What the exercise asks: Throughout the material below, count each line in which the word "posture" appears, then reply with the count only.

Collected data:

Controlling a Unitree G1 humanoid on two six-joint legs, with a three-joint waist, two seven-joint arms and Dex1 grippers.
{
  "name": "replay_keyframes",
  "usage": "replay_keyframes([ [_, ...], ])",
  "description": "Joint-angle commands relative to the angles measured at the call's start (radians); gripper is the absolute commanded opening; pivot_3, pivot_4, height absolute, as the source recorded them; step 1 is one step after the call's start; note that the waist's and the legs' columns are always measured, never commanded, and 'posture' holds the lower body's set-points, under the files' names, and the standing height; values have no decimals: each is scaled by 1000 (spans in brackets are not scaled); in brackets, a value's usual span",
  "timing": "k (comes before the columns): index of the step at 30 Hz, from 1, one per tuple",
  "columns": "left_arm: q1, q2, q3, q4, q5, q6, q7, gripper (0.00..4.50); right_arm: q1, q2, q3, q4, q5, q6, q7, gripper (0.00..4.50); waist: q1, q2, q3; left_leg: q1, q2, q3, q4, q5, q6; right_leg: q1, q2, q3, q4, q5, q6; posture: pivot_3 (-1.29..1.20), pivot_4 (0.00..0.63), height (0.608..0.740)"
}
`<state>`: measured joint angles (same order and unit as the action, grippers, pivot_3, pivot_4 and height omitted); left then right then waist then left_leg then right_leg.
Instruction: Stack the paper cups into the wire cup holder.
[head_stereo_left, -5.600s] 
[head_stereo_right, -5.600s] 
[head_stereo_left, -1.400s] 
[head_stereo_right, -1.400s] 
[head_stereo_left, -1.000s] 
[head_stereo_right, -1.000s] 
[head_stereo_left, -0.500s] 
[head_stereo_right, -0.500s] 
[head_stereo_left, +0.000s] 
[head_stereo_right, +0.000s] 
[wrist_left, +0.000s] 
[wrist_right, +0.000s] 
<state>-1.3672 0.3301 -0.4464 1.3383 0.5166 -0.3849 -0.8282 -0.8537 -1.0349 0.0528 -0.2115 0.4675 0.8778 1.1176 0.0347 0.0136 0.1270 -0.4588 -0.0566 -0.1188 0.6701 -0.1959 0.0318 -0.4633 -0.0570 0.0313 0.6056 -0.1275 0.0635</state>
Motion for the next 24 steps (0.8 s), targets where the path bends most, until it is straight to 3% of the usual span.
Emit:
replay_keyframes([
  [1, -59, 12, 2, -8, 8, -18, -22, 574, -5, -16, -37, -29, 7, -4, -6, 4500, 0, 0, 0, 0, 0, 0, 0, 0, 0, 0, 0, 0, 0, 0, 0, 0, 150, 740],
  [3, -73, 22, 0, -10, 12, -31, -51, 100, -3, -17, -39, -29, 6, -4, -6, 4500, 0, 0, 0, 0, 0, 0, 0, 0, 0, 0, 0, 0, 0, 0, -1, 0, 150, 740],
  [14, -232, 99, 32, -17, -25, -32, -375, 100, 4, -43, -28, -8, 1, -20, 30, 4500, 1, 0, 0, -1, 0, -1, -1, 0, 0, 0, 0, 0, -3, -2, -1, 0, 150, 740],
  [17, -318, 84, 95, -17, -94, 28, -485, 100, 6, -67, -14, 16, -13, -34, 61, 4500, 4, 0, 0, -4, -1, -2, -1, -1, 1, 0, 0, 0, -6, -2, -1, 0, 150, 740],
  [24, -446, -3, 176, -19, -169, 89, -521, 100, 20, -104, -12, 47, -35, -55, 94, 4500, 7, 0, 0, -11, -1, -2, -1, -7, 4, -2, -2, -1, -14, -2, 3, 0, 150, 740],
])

Result of this exercise: 2